Croat stocks boosted by EU entry prospect but need improvement

ZAGREB (Reuters) – Rising share prices and higher trading volume in recent months suggest Croatia’s small stock market is gaining pace ahead of European Union accession talks, but observers say it still lacks scale and transparency. The Zagreb Stock Exchange (ZSE) Crobex index reached an all-time high of 2093.01 points last Tuesday after rising 32 percent in 2004 and soaring another 30 percent last month. Last year’s turnover in Zagreb, totaling 2.62 billion kuna ($453.8 million), was 75 percent greater than in 2003. The trend continued in January with turnover of 623 million kuna, an increase of 63 percent from December and up more than seven times the level of January 2004. «Even though trade started to grow from the start of 2004, it really intensified from last summer when Croatia became an EU candidate,» said Ivana Blaskovic at Raiffeisenbank Zagreb. «Investors started looking for new markets and spotted the Balkans, where they see more room for growth.» The central bank plans to fully liberalize trade in local shares over the next few months. At the moment, foreigners are not allowed to sell acquired shares to residents within a year from their purchase, but many countries are exempt from the ban. Market capitalization of the firms listed in Zagreb grew 66 percent to 62 billion kuna in 2004, with average daily turnover of 95 million kuna ($16.46 million). By comparison, the top 10 firms in Budapest, Prague and Warsaw have average daily turnover of up to $50 million each.

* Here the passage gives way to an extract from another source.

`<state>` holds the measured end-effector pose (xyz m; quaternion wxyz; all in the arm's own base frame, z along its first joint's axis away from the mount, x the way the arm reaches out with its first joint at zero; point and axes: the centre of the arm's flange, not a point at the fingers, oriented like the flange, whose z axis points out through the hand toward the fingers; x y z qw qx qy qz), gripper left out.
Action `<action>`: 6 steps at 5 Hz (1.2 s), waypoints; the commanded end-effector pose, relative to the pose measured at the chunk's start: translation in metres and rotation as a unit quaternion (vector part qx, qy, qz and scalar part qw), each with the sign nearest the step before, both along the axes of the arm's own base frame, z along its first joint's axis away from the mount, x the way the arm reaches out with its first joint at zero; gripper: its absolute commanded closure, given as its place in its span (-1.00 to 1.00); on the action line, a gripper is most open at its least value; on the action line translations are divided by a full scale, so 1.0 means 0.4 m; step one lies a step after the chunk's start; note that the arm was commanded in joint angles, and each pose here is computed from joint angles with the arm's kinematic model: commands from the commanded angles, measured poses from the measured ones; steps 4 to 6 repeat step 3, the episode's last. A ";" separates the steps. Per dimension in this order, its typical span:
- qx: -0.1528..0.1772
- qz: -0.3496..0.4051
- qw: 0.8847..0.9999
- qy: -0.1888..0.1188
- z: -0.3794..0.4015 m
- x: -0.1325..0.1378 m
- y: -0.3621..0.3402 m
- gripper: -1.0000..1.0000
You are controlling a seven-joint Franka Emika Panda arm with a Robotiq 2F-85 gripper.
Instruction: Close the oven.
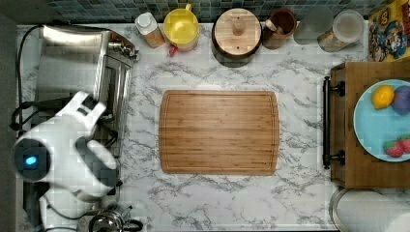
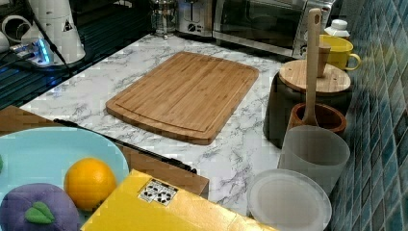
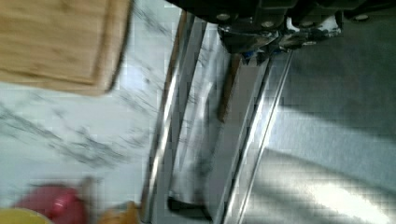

Along with the top-tier stocks – drugs concern Pliva and food group Podravka – investors are also showing a healthy appetite for shipping firms, electrical concerns Koncar and Ericsson Nikola Tesla and lucrative tobacco producer Adris. «Foreign institutional investors from northern Europe and neighboring Slovenia are very active and keep the market going. Gains are more attractive than in their home markets,» said Hrvoje Stojic, an analyst at Hypo Alpe-Adria-Bank. However, analysts warned that a sustainable revival of Croatia’s stock market is still some way off and could be thwarted by a lack of transparency and the slow pace of reforms. «If market reforms and privatization continue, the local companies are likely to become more profitable and attractive. If not, we could see stagnation again,» Blaskovic said. The vast majority of the firms are listed in the so-called public companies tier, with looser financial reporting requirements.